Diz-se que o homem, como o peixe, morre pela boca. É o que está acontecendo com o locutor Don Imus, da CBS, demitido semana passada depois que chamou as jogadoras de basquete do Rutgers, uma universidade pública de New Jersey, na Costa Leste, de prostitutas de cabelo encarapinhado (Nappy-headed ho’s).
Imus, que assim encerra uma carreira de mais de 41 anos no rádio (seu programa também era transmitido ao vivo de madrugada pelo canal a cabo MSNBC) foi asfixiado não só pela reação em cadeia de candidatos presidenciais, jogadoras, bloguistas e pelos revanchistas de plantão, gente que pega este ato isolado e quer lixar a raça branca por séculos de opressão contra negros.

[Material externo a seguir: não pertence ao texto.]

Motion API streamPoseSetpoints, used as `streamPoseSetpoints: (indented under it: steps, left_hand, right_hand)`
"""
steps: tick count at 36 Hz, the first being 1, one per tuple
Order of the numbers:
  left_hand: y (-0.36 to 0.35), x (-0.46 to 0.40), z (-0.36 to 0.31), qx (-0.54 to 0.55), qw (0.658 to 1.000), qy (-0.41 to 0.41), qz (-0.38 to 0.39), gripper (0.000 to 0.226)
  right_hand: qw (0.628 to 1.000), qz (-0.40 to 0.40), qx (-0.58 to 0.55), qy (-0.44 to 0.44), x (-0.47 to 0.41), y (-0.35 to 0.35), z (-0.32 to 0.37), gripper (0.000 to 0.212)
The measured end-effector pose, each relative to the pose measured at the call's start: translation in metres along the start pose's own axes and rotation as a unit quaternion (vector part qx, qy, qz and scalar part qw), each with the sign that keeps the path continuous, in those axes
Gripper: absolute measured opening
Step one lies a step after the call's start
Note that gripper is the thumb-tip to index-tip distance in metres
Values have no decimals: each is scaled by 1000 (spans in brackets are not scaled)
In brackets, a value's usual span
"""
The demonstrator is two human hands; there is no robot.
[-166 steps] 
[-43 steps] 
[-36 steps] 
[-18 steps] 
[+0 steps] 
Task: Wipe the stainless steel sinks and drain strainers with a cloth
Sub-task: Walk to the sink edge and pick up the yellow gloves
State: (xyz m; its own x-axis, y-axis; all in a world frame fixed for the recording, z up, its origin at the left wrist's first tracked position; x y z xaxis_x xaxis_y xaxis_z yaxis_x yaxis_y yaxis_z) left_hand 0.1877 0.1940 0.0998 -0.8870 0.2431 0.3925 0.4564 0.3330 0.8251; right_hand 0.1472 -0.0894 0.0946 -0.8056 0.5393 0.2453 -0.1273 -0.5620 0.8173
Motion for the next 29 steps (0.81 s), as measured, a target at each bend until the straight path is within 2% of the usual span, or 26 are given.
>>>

O que pesou mesmo foram os principais patrocinadores, gente como Procter & Gamble, General Motors, Staples e Sprint, cancelarem o patrocínio de US$ 25 milhões para o programa distribuído em mais de 70 rádios norte-americanas.
Como o dinheiro fala mais alto, a reação inicial do pessoal de TV e rádio foi suspender Imus, um cowboy californiano e branquelo com sotaque sulista, por duas semanas. Mas depois, com a repercussão aumentando como uma bola de neve, a CBS decidiu simplesmente demití-lo.
Imus é reincidente em tratar negros, latinos, índios e outras minorias nos Estados Unidos com palavras de baixo calão, ou no mínimo discriminatórias. Ex-alcóolatra e dadivoso filantropista, já foi acusado (e processado) de racismo, misogenia e homofobia, não só por celebridades, mas até por colegas de trabalho.
Seu principal alvo, no entanto, são as mulheres negras, embora já tenha chamado o ex-secretário de Estado americano Colin Powell de “doninha ressonante” e o governador do Novo México de “bicha gorda”.
Mas agora a paciência estourou. A gota dágua foi o discurso da técnica do Rutgers, C. Vivian Stringer, durante entrevista coletiva do time após o incidente. Ela chamou a atenção para o efeito perverso que as palavras de Imus provocaram nas meninas do basquete, a maior parte delas pós-adolescente.
O time – composto de oito negras e duas brancas -, disse que voltou para suas casas no feriado de Páscoa e, ao invés de celebrar o reencontro com a família, só ouviram lamentações e rancores dos pais e amigos contra Imus.
O radialista, um mestre na arte da fala, bateu de frente com todo o mundo, pediu desculpas diversas vezes (“sou um homem bom que fez uma coisa ruim”), propôs um pedido de desculpas frente a frente e convidou representantes da raça negra para debaterem a questão no seu programa.
Só piorou a situação. Embora seja o maior caldeirão de raças que até hoje se encontraram num só espaço geográfico, os Estados Unidos está pronto para explodir a qualquer momento. O racismo é aberto, declarado, cheio de não-me-toques e do não-se-meta-comigo.
Daí o imperdoável perdão judicial ao jogador de futebol americano O. J. Simpson, depois dele ter matado a esposa Nicole e seu namorado Ronald Goldman em 1994.
Ou da imediata punição aos agentes que bateram no motorista de táxi Rodney Glen King em 1991, que provocou uma nunca vista guerra racial na parte mais pobre de Los Angeles, com diversos motoristas brancos sendo filmados pelas câmeras em cenas grotescas – arrancados dos carros e apanhando no meio da rua.
Mas agora, passado os horrores do racismo – desde a escravatura, a Ku Klux Klan, e o assassinato do pastor Martin Luther King, Jr. em Memphis, Tennessee, em 1968, a discussão entre brancos e negros se dá principalmente pela mídia, que arregimenta as melhores cabeças pensantes para debater durante horas as injustiças da sociedade.
O fantástico de toda esta história é o fato de os Estados Unidos terem a capacidade de errar, de aprender com os erros e de, como sempre, tirar lições deles. Ninguém fica parado na história regurgitando erros comezinhos e as armadilhas do destino.
Errar é humano, como se sabe, mas a capacidade de reconhecer o erro rapidamente e corrigi-lo é que faz a diferença. Como disse Chidimma Acholonu, presidente da Associação Nacional para o Avanço das Pessoas de Cor, “esta não é uma batalha contra um homem. É uma batalha contra uma forma de pensamento”.
Sexta-feira, em entrevista à rede NBC, a técnica C. Vivian Stringer completou: “se este episódio contribuir para que isto jamais aconteça de novo, eu trocaria tudo isto por todo o campeonato nacional. Estas meninas, como todos nós, são representantes de Deus”.